La libertad que anhelo no es la que se grita en las plazas ni la que se firma en los tratados. Es la que se siente en el pecho cuando uno decide marcharse, cuando se rompe una rutina, cuando se dice “no” por primera vez. Es la que se encuentra en el temblor de las alas antes del vuelo, en el vértigo de lo desconocido, en el silencio que sigue a una decisión valiente.

Quiero ser como el viento que no se deja atrapar, como el agua que no se detiene, como la flor que brota donde nadie la espera. Quiero ser como el ave que parte sin saber si volverá, pero que parte igual, porque quedarse sería traicionarse.

En esta columna, donde recordamos que alguna vez fuimos peces —seres acuáticos, errantes, sin tierra firme—, hoy me reconozco también como viento. Porque hay días en que el alma no quiere raíces, sino alas. Días en que el cuerpo no busca abrigo, sino horizonte. Días en que ser libre no es una opción, sino una urgencia.

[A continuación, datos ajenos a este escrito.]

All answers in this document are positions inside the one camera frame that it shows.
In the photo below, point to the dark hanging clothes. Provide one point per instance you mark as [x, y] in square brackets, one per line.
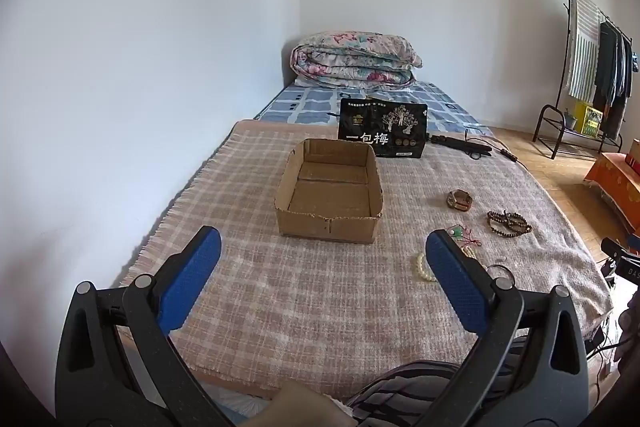
[612, 72]

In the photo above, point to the black hair straightener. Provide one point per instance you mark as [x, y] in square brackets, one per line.
[457, 143]

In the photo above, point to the yellow box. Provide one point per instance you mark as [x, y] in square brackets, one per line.
[589, 118]

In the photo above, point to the beige cloth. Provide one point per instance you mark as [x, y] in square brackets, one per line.
[295, 407]

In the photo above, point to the black snack bag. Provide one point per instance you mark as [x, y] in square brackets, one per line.
[382, 127]

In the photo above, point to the pink plaid blanket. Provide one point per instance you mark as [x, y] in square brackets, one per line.
[300, 297]

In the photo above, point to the small potted plant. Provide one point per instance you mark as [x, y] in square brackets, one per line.
[570, 119]

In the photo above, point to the orange patterned box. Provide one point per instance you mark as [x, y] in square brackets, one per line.
[612, 179]

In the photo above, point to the black metal clothes rack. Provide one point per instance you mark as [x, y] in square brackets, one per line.
[547, 127]

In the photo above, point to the striped hanging towel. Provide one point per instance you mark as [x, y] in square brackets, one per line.
[584, 47]

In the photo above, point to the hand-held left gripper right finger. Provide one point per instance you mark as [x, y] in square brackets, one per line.
[457, 282]

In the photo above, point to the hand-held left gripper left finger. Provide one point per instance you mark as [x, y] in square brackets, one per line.
[192, 277]

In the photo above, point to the striped grey garment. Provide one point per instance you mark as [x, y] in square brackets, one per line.
[400, 394]

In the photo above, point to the folded floral quilt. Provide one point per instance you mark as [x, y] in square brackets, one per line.
[355, 57]

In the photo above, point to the cardboard box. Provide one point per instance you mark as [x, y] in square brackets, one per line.
[327, 199]

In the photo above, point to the blue patterned bed sheet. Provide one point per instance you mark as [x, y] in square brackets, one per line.
[310, 104]

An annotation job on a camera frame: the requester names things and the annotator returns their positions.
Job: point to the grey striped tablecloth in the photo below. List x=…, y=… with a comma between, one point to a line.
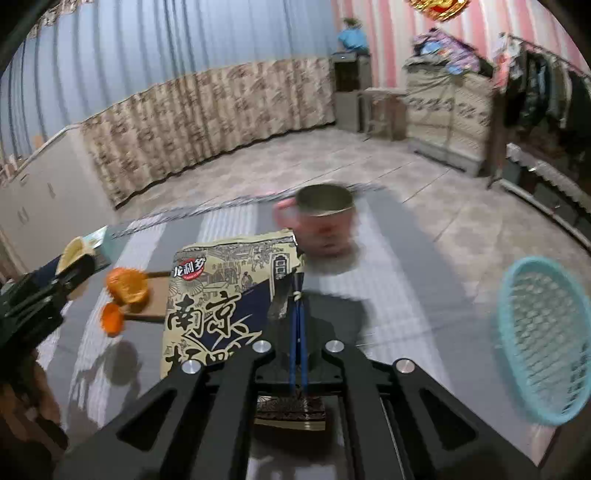
x=406, y=295

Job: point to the blue cloth bundle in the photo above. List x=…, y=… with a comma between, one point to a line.
x=353, y=39

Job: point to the small cream bowl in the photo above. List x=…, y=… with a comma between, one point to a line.
x=74, y=249

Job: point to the row of hanging clothes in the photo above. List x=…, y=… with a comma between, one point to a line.
x=549, y=101

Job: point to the printed snack packet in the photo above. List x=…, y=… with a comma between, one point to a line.
x=217, y=295

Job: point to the pink mug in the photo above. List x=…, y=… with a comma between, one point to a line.
x=323, y=221

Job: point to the cloth covered cabinet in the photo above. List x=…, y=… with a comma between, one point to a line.
x=448, y=120

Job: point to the white cabinet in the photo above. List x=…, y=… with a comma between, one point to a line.
x=51, y=194

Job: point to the teal plastic basket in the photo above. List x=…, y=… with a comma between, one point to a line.
x=549, y=341

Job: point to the pink hanging bag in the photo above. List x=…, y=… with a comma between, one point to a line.
x=502, y=64

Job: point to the blue and floral curtain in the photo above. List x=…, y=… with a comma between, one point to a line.
x=184, y=92

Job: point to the pile of clothes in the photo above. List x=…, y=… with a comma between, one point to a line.
x=450, y=50

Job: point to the metal clothes rack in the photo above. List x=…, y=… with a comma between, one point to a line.
x=496, y=129

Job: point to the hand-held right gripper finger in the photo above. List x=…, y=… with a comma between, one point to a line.
x=294, y=355
x=305, y=355

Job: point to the low shelf with lace cloth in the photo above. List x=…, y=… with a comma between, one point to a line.
x=549, y=184

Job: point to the person's left forearm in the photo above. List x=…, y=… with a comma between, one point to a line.
x=44, y=401

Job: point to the red heart wall decoration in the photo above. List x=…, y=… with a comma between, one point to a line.
x=438, y=9

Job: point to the teal tissue box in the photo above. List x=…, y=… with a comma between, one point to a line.
x=101, y=247

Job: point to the grey water dispenser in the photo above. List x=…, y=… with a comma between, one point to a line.
x=352, y=92

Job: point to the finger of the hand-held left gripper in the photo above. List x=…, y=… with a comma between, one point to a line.
x=48, y=271
x=76, y=272

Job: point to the wooden board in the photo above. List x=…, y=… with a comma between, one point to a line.
x=147, y=300

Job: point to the small stool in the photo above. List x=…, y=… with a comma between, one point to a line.
x=385, y=113

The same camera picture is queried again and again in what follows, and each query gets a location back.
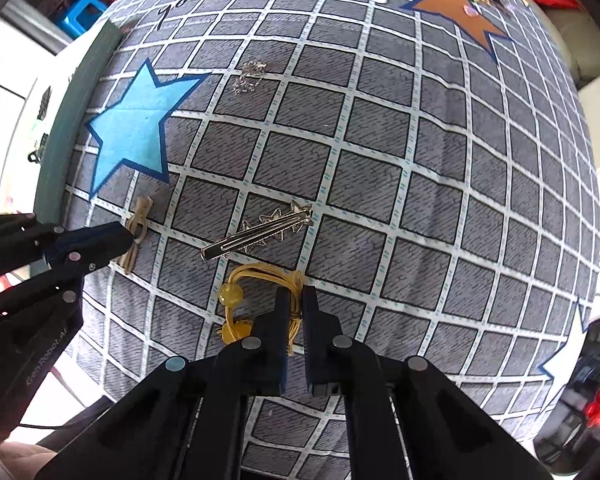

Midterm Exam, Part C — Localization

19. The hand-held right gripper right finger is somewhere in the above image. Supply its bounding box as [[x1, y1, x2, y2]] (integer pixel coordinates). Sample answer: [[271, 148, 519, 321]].
[[302, 286, 556, 480]]

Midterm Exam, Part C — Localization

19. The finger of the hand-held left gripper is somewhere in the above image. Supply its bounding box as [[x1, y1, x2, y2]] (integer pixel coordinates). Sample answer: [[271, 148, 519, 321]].
[[0, 247, 132, 323], [0, 212, 136, 262]]

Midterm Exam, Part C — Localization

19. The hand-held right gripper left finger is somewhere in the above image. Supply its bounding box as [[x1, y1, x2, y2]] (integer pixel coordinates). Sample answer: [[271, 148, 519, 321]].
[[35, 287, 292, 480]]

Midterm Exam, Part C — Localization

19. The small beige hair clip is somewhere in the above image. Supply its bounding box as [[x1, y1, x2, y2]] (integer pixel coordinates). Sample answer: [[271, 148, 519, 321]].
[[121, 196, 155, 276]]

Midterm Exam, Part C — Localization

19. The yellow hair tie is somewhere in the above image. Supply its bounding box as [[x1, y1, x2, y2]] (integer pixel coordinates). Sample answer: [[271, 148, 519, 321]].
[[216, 262, 306, 357]]

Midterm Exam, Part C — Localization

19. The white tray with green rim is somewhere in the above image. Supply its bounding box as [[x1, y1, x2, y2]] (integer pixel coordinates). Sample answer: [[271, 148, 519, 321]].
[[0, 15, 127, 223]]

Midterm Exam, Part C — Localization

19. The person's left hand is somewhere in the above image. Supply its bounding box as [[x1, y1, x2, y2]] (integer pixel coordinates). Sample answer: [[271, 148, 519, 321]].
[[0, 440, 56, 480]]

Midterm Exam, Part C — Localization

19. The silver star hair clip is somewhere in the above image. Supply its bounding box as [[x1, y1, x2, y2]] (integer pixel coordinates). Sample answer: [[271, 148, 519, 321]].
[[200, 200, 315, 262]]

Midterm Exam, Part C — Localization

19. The long black hair clip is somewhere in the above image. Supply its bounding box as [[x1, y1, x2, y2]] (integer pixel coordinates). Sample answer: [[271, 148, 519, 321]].
[[37, 85, 53, 121]]

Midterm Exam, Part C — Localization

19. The grey checked star tablecloth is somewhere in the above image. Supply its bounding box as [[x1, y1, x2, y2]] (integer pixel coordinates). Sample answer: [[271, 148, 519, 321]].
[[62, 0, 600, 453]]

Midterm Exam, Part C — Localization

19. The blue plastic stool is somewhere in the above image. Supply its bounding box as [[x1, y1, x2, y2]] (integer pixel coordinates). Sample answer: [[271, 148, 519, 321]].
[[60, 0, 110, 36]]

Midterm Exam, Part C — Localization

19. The white washing machine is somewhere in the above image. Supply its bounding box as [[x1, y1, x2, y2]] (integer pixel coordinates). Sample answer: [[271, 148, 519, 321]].
[[530, 255, 600, 476]]

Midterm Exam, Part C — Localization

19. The small silver chain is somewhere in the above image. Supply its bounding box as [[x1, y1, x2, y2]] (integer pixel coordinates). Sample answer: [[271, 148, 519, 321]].
[[231, 60, 269, 96]]

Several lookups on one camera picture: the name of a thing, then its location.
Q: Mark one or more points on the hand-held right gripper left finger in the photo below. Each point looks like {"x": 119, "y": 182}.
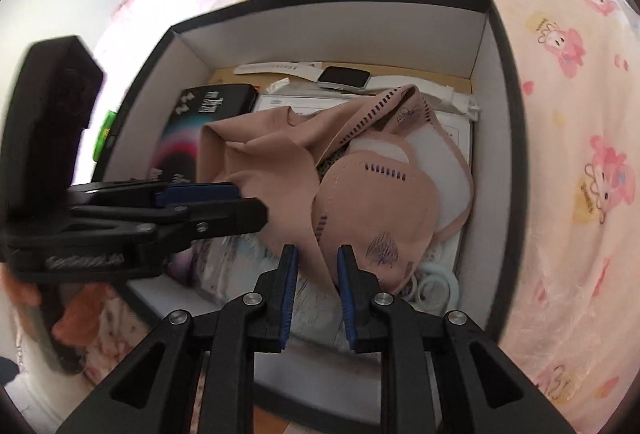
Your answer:
{"x": 289, "y": 294}

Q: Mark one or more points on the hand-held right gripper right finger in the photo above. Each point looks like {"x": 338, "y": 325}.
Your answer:
{"x": 346, "y": 299}

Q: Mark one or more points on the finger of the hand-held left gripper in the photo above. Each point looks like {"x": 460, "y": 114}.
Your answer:
{"x": 225, "y": 216}
{"x": 200, "y": 193}

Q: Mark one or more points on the white printed plastic bag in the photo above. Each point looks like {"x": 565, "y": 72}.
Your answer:
{"x": 235, "y": 264}

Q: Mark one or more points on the dusty pink bra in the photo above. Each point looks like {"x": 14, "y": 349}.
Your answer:
{"x": 375, "y": 214}

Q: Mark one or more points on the white smartwatch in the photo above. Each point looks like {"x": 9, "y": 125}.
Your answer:
{"x": 345, "y": 77}

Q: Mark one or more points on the black cardboard box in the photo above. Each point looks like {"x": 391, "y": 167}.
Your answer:
{"x": 500, "y": 164}

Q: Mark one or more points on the person's left hand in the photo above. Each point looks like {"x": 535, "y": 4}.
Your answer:
{"x": 82, "y": 319}

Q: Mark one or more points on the green packet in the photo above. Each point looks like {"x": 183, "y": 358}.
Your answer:
{"x": 106, "y": 137}

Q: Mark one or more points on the black galaxy print packet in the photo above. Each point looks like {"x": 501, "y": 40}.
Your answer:
{"x": 200, "y": 129}

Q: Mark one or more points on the yellow printed flat package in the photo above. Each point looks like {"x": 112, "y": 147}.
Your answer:
{"x": 230, "y": 79}

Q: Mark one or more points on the pink bow-print pajama pants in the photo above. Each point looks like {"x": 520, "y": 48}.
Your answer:
{"x": 115, "y": 344}

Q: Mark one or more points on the pink cartoon printed blanket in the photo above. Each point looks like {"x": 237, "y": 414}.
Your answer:
{"x": 575, "y": 114}

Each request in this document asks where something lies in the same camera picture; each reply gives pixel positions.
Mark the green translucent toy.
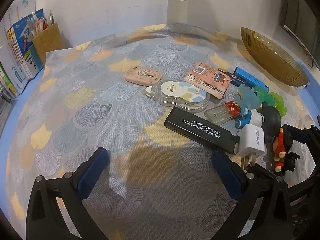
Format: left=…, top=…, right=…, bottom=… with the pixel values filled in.
left=254, top=86, right=287, bottom=119

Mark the clear correction tape dispenser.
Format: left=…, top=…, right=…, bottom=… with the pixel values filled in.
left=145, top=80, right=210, bottom=113

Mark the blue translucent toy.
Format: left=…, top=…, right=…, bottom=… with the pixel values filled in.
left=234, top=84, right=262, bottom=108

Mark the pink flat utility cutter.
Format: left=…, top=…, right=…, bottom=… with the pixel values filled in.
left=124, top=66, right=163, bottom=85

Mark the pink playing card box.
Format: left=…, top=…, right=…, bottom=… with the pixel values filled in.
left=184, top=62, right=230, bottom=99

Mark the blue rectangular box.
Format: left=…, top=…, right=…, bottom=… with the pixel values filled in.
left=230, top=67, right=270, bottom=92

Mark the bunch of pens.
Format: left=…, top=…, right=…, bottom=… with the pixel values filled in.
left=26, top=10, right=55, bottom=39

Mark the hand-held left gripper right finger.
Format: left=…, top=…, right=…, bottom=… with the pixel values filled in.
left=211, top=149, right=292, bottom=240

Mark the clear lighter with red label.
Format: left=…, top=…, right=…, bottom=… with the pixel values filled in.
left=204, top=101, right=242, bottom=127

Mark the black monitor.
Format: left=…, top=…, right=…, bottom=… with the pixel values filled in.
left=279, top=0, right=320, bottom=68

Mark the leaf-patterned tablecloth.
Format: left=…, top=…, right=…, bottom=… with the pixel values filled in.
left=0, top=23, right=320, bottom=240

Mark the brown pen holder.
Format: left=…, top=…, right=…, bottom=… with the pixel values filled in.
left=32, top=22, right=66, bottom=65

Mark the white cylinder stand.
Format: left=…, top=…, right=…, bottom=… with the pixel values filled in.
left=166, top=0, right=188, bottom=25

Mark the amber ribbed glass bowl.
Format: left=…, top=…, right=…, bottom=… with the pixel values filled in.
left=240, top=27, right=309, bottom=87

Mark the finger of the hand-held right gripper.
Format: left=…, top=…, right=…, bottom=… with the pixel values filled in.
left=282, top=124, right=320, bottom=178

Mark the row of books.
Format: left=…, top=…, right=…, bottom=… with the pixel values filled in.
left=0, top=0, right=45, bottom=120

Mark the black card reader stick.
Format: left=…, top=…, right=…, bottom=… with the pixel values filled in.
left=164, top=107, right=240, bottom=155

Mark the red-clad figurine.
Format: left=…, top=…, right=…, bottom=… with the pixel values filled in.
left=272, top=127, right=300, bottom=177

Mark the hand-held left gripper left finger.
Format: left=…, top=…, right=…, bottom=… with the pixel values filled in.
left=26, top=147, right=110, bottom=240

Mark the black white mouse figurine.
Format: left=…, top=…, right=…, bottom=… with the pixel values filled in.
left=234, top=102, right=282, bottom=142

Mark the white wall charger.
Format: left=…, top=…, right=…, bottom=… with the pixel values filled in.
left=235, top=125, right=266, bottom=168

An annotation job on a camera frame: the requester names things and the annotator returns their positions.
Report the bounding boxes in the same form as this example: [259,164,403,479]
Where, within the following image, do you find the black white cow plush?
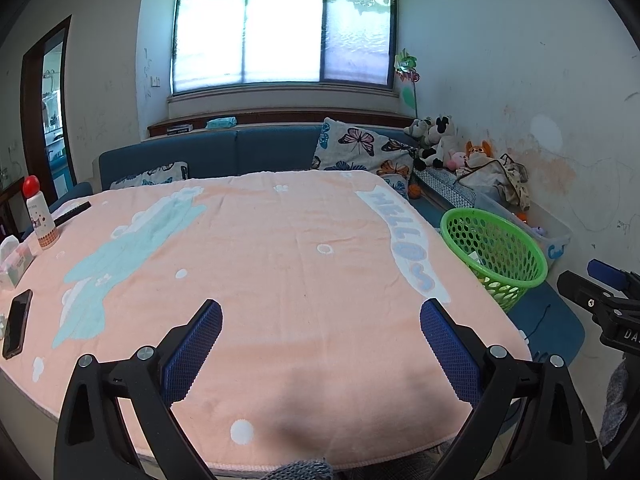
[412,115,459,171]

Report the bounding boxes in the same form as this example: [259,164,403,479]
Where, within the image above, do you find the white pillow with blue butterflies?
[109,161,190,191]

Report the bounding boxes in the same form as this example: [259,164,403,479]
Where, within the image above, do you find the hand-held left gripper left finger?
[54,299,223,480]

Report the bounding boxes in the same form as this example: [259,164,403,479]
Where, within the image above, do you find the orange fox plush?
[465,140,494,166]

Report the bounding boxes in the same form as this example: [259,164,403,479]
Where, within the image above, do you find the black smartphone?
[1,289,34,360]

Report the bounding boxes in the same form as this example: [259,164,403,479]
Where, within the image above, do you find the pink white tissue box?
[0,236,35,291]

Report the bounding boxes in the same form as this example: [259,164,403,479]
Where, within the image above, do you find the green plastic basket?
[440,207,549,314]

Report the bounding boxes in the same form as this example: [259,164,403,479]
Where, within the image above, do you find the black remote control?
[52,201,93,227]

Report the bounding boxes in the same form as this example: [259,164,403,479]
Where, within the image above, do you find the dark framed doorway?
[21,16,79,202]

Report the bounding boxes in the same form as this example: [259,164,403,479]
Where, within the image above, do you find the dark wooden furniture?
[0,180,32,243]

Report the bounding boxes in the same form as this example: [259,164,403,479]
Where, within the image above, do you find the clear plastic storage box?
[414,167,573,262]

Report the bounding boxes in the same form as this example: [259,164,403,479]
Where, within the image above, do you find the pile of colourful toys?
[515,211,549,239]

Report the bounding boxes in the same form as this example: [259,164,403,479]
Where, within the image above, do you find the white bottle with red cap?
[22,175,60,251]

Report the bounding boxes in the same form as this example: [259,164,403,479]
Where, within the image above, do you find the blue white patterned mat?
[412,167,477,207]

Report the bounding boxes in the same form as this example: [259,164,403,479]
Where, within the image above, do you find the heap of beige cloth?
[457,152,531,211]

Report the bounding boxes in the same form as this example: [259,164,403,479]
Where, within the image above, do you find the person's grey knit sweater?
[265,457,334,480]

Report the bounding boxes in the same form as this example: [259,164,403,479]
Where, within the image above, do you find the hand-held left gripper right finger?
[420,298,587,480]

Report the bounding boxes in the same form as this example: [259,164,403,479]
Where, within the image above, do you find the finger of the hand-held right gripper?
[556,270,619,324]
[587,259,640,299]

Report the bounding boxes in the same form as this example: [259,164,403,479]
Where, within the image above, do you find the large butterfly print pillow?
[312,117,419,172]

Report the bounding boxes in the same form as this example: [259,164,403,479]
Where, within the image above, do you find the person's right forearm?
[599,355,634,449]

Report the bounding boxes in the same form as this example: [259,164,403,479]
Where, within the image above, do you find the window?
[171,0,401,97]

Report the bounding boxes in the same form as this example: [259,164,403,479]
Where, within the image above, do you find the black cable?
[524,301,554,343]

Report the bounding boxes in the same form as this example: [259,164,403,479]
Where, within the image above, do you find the colourful pinwheel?
[393,50,422,117]

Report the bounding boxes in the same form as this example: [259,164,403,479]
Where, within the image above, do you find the grey plush toy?
[405,117,434,144]

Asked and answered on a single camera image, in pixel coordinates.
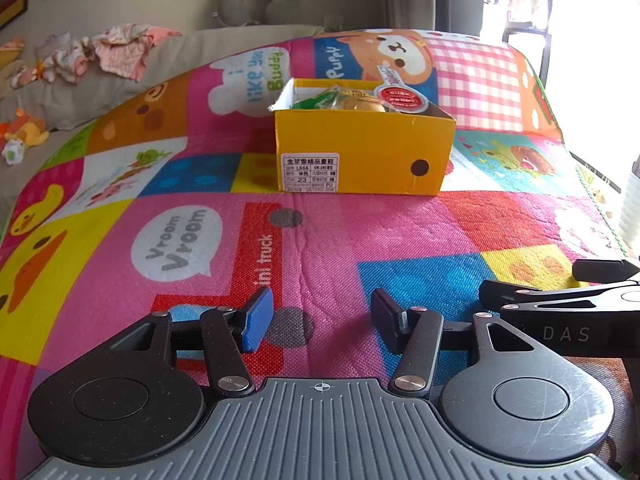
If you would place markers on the green snack packet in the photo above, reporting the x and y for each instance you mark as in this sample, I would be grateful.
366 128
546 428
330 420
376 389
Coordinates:
315 100

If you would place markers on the small white plush toy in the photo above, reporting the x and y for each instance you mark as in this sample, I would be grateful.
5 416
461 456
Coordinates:
12 154

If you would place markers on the colourful cartoon play mat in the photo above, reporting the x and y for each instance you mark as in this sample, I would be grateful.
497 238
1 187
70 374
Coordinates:
125 300

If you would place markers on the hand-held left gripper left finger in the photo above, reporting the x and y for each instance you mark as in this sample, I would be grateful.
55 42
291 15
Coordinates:
257 317

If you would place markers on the packet with red label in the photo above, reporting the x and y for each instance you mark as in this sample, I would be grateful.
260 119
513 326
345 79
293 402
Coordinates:
394 79

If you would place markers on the clear packet with bun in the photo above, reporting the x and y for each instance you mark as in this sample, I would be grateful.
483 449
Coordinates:
360 104

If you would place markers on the pile of baby clothes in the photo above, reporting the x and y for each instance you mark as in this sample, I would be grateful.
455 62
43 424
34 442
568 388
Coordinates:
120 50

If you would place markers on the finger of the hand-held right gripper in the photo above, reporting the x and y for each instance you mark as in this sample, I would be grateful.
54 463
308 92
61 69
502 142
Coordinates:
525 292
600 270

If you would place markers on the orange plush toy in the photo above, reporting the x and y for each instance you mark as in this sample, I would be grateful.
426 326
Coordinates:
30 130

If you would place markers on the cup with red label lid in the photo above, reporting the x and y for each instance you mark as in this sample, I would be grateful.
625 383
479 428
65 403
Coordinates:
400 97

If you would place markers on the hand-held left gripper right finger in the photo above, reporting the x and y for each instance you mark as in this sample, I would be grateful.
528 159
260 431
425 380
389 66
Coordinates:
385 317

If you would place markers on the yellow cardboard box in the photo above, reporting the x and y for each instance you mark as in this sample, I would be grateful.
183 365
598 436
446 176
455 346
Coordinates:
360 150

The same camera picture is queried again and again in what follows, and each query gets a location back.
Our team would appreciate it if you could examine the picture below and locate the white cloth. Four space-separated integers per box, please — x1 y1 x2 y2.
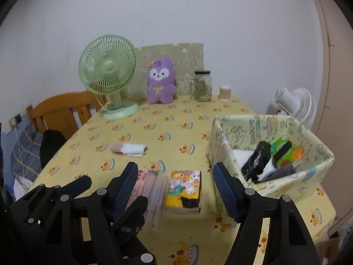
13 175 34 201

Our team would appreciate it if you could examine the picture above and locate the black cloth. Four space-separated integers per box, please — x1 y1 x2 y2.
40 130 68 169

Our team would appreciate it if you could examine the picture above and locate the green printed board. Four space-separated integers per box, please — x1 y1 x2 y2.
121 43 205 100

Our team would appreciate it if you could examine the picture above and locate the wooden chair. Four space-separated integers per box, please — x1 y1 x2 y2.
26 91 107 137

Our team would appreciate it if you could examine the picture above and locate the beige door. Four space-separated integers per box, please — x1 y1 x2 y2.
303 0 353 232

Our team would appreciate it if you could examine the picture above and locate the yellow cartoon tissue pack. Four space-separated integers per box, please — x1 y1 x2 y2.
165 170 202 215

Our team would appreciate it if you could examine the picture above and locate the cotton swab container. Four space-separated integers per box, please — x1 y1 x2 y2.
219 85 231 102

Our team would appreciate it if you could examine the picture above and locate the cardboard box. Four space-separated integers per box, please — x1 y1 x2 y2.
314 232 342 265

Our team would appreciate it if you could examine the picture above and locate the black plastic packet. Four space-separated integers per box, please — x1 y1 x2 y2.
240 141 272 184

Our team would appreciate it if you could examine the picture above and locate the yellow cartoon fabric storage box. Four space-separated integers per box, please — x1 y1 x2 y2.
207 114 335 224

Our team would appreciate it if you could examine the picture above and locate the plaid bedding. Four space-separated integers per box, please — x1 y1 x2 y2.
10 123 45 183

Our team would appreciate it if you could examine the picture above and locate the green orange tissue pack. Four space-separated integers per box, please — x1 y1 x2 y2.
270 136 304 169

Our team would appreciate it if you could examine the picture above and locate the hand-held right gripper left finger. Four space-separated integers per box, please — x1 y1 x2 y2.
41 161 139 265

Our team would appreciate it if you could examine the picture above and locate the wall socket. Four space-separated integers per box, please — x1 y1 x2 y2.
9 113 23 129

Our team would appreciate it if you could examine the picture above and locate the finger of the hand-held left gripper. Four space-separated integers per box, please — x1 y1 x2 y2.
7 174 93 227
110 195 155 265

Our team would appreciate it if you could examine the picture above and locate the white rolled packet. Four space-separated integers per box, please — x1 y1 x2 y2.
110 143 148 158

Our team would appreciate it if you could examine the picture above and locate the pink clear packet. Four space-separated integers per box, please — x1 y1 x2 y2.
130 168 169 231

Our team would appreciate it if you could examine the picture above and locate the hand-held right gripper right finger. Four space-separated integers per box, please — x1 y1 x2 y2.
213 162 320 265

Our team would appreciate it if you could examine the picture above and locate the glass jar with dark lid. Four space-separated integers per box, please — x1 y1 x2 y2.
190 70 213 102

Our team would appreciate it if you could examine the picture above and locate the white standing fan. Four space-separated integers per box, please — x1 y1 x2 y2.
266 87 317 130

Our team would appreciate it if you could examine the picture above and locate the purple plush toy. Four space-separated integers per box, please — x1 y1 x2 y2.
146 58 177 105

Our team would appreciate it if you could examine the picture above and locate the green desk fan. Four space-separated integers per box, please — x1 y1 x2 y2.
79 34 141 120

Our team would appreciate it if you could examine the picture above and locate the white paper sheet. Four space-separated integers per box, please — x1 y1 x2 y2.
230 149 255 169

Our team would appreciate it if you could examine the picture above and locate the yellow printed tablecloth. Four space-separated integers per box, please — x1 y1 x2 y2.
29 94 337 265

Ser viento, ser camino, es aceptar que no todo está escrito. Que podemos desandar lo andado, cambiar de rumbo, reinventarnos. Que cada paso fuera del miedo es una forma de volver a casa, aunque esa casa no tenga paredes ni coordenadas.

Y si alguna vez me preguntan por qué elegí volar, por qué elegí irme, por qué elegí el viento, responderé sin dudar: porque el alma no nació para estar quieta.